Action item
Return all the lines below in which the string "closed" appears.

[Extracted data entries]
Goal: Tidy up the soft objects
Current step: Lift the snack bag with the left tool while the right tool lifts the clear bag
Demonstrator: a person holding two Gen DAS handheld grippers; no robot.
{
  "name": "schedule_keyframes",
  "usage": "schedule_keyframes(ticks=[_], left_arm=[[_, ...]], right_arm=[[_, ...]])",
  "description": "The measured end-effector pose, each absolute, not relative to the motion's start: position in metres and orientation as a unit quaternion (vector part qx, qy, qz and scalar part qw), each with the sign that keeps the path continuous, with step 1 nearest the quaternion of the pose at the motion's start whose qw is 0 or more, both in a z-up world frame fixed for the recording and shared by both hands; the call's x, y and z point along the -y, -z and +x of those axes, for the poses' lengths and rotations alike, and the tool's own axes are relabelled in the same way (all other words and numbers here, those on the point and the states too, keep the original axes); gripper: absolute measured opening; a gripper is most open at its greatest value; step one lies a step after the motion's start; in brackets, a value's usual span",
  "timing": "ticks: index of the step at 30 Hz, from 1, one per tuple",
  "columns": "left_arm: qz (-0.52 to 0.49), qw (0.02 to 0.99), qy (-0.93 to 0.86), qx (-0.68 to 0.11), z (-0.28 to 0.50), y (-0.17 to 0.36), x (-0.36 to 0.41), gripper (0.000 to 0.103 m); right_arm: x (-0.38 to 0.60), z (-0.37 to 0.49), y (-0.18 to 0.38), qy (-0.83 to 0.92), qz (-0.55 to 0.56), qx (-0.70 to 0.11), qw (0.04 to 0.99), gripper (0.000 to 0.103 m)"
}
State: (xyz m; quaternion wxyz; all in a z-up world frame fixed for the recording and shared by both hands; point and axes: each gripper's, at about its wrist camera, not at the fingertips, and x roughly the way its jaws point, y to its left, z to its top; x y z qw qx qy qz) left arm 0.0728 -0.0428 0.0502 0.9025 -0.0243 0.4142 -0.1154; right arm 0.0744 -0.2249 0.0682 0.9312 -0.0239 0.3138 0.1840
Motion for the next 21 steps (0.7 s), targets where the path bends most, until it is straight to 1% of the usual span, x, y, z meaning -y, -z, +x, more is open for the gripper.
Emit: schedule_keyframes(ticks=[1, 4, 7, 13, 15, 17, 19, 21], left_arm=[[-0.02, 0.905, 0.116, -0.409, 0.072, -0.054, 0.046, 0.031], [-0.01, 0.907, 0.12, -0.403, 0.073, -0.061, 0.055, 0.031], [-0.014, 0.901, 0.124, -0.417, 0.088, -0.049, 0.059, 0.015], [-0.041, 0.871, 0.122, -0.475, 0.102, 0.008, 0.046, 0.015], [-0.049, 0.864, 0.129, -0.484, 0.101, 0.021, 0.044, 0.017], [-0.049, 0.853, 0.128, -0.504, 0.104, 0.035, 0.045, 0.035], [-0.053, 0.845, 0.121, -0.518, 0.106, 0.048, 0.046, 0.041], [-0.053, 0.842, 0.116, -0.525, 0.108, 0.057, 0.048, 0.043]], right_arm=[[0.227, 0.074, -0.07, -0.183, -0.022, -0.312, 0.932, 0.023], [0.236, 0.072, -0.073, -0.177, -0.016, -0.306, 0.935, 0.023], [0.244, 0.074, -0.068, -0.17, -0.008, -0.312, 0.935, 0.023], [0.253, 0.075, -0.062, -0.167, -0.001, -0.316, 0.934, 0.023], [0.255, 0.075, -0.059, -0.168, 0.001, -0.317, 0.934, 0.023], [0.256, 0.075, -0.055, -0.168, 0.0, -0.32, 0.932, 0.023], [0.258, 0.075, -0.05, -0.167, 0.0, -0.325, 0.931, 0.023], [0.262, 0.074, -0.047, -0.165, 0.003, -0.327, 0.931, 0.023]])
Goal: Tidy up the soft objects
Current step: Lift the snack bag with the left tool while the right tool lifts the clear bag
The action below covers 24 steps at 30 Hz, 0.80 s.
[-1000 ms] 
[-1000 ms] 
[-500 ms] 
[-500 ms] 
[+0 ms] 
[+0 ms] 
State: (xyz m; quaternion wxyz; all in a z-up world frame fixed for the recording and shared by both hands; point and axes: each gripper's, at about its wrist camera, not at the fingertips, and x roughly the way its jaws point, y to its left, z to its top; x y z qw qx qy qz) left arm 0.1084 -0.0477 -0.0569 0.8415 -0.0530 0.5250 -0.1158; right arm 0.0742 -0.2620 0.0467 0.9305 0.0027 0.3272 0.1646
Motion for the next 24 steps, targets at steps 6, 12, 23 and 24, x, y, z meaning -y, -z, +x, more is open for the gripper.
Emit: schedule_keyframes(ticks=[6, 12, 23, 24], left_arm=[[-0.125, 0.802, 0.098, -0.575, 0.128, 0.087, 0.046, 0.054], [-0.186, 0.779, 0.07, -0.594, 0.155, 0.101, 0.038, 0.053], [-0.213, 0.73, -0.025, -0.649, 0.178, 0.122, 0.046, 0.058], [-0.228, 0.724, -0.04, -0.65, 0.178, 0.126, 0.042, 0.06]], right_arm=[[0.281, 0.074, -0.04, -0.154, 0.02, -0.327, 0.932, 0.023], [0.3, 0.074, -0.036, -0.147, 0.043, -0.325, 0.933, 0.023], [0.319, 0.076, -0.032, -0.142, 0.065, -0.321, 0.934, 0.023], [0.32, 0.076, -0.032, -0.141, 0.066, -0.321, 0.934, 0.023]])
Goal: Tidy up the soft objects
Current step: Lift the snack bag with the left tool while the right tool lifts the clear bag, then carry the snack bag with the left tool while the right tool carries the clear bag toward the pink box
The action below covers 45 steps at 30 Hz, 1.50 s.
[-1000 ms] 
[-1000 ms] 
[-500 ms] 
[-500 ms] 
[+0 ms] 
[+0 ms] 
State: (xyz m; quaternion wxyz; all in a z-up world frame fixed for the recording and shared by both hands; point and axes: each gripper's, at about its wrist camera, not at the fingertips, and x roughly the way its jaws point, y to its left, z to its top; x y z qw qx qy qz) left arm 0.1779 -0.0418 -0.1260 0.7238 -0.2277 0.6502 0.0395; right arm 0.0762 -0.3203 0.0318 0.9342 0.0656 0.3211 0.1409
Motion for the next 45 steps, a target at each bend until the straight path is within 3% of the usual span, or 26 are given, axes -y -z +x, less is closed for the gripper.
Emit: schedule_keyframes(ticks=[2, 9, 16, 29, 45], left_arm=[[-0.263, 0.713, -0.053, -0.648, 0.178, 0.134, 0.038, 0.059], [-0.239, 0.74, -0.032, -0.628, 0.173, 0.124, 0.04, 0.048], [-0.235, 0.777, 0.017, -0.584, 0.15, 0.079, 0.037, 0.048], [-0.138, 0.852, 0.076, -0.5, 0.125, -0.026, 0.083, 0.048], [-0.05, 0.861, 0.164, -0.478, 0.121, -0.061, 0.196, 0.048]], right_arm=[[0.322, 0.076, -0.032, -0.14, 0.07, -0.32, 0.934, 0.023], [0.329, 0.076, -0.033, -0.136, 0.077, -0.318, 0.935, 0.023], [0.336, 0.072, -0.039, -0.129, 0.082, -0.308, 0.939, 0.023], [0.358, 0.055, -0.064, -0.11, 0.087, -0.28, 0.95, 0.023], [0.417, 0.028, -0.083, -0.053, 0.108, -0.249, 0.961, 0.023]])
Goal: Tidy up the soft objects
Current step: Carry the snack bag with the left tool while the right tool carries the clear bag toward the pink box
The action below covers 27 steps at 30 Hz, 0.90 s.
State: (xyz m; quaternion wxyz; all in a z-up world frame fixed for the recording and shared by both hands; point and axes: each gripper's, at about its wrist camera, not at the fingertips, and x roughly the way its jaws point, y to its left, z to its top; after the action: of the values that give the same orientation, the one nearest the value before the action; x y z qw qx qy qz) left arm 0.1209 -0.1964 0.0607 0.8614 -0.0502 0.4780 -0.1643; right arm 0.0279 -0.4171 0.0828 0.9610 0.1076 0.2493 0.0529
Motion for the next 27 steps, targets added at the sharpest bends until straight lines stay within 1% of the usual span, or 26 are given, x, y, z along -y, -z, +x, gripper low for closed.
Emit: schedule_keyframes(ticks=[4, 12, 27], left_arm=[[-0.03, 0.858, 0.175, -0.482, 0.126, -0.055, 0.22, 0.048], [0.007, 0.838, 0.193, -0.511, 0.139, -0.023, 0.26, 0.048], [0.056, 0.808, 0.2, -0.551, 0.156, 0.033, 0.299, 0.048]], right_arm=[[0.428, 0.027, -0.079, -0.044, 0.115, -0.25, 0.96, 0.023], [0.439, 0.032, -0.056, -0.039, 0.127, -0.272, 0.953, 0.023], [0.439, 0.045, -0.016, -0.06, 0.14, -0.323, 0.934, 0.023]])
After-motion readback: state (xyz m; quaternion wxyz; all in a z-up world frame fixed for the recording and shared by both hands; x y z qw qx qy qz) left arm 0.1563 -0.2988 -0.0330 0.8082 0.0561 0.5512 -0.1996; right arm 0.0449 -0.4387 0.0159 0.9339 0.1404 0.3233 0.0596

Exercise solution
Motion for the next 45 steps, a target at each bend until the straight path is within 3% of the usual span, or 26 are given, axes -y -z +x, less is closed for the gripper.
Motion for the next 27 steps, targets added at the sharpest bends until straight lines stay within 1% of the usual span, or 26 are given, x, y, z along -y, -z, +x, gripper low for closed.

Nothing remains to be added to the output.